Un cuarto de hora después estaba en la calle, con la ropa medio rota. Le habían echado los guardias de seguridad porque había montado un sarao de tres pares de cojones. Estaba empapado; llovía a mares y ni se había dado cuenta. Buscó el coche y circuló sin rumbo fijo. Se sentía enfadado con el mundo, con las Fiestas. Decidió meterse por calles que no tuviesen la maldita iluminación navideña.
Estaba oscuro y los limpias apenas daban para poder ver bien la vía, que parecía desierta.
No toda.
Allí delante, caminando, vio a una mujer de una complexión parecida a la de Inés que llevaba una bolsa inconfundible: del diseñador de esos perversos artilugios rojos. Las había visto cuando estaba en la cola, eran todas iguales, con un logo muy particular.
Miró por el retrovisor y a los lados. No supo bien qué pasó por su cabeza.

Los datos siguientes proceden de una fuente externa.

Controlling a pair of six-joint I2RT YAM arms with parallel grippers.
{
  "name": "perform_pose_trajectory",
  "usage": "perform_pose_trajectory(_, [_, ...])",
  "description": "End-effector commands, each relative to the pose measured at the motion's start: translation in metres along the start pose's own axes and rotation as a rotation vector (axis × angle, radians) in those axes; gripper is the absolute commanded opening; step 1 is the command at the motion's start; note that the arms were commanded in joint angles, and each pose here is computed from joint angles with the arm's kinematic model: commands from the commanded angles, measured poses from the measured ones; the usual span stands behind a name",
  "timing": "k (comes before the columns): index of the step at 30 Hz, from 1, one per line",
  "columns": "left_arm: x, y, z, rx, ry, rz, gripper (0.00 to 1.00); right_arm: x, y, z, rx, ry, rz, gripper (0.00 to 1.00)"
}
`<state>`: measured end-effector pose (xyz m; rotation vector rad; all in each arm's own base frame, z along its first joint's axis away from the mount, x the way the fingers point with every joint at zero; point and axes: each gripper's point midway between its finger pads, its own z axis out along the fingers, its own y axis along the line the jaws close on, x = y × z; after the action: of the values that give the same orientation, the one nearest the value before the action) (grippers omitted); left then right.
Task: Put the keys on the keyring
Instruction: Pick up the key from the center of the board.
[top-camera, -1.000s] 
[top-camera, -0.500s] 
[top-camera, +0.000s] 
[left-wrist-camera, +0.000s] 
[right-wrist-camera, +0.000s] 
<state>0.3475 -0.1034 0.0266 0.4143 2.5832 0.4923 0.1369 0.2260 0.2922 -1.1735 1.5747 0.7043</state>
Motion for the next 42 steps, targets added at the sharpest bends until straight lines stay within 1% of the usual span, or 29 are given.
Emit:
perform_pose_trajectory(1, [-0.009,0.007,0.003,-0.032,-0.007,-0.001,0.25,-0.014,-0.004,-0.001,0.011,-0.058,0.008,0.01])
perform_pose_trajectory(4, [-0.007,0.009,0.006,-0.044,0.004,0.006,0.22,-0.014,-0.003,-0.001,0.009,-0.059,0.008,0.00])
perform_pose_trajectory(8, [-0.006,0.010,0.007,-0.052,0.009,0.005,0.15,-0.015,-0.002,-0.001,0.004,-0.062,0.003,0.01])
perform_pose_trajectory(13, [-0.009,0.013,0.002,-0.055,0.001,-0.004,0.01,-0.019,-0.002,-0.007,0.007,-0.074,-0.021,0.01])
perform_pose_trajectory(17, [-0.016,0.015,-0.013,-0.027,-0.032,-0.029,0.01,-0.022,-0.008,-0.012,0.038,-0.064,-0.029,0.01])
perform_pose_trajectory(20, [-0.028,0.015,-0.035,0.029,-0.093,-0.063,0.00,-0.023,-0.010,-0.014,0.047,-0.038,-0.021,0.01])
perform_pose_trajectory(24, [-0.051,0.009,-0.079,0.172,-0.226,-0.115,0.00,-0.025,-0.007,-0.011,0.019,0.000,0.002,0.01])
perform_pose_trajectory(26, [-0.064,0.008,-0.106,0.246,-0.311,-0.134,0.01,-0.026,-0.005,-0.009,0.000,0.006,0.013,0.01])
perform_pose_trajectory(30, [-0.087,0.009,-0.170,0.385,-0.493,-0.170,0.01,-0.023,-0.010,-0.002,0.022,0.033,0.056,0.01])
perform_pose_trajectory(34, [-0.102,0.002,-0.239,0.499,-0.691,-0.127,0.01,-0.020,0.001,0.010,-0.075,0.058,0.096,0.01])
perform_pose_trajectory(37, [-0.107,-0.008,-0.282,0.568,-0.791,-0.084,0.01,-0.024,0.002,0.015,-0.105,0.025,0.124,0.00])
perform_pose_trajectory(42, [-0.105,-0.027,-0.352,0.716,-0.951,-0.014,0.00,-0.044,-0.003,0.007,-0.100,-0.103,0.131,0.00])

Pero sí lo que pasó con su pie.
Aceleró.
Se subió a la acera. El golpe se llevó a la mujer por delante, la embistió con fuerza y por sorpresa, y la lanzó contra la pared. Quedó boca abajo en el pavimento, al parecer muerta. Frenó, salió y recogió la bolsa roja que estaba en el suelo, la dejó en el asiento trasero y salió raudo de aquella oscura calle. Seguramente nadie lo había visto.
Condujo una media hora para tranquilizarse y luego volvió a casa. Comprobó bajo la lluvia el golpe en el coche. El parachoques estaba sin marcas, al igual que la chapa. La lluvia se llevaría cualquier resto.
Miró la bolsa. Dentro del coche verificó la talla. Era perfecta. Y casualmente contenía todas las piezas: sujetador, braga y negligé.
Soltó una carcajada y alzó los puños cerrados, exultante. Guardó todo bien. Más tarde secaría la bolsa plastificada; parecía soportar bien el agua.
«Estas Navidades serán las mejores de mi vida».
Lo primero que le llamó la atención fue que Inés no estuviera en casa.
Lo segundo, una extraña sensación de sospecha.
Lo tercero, que recibió una llamada de la policía.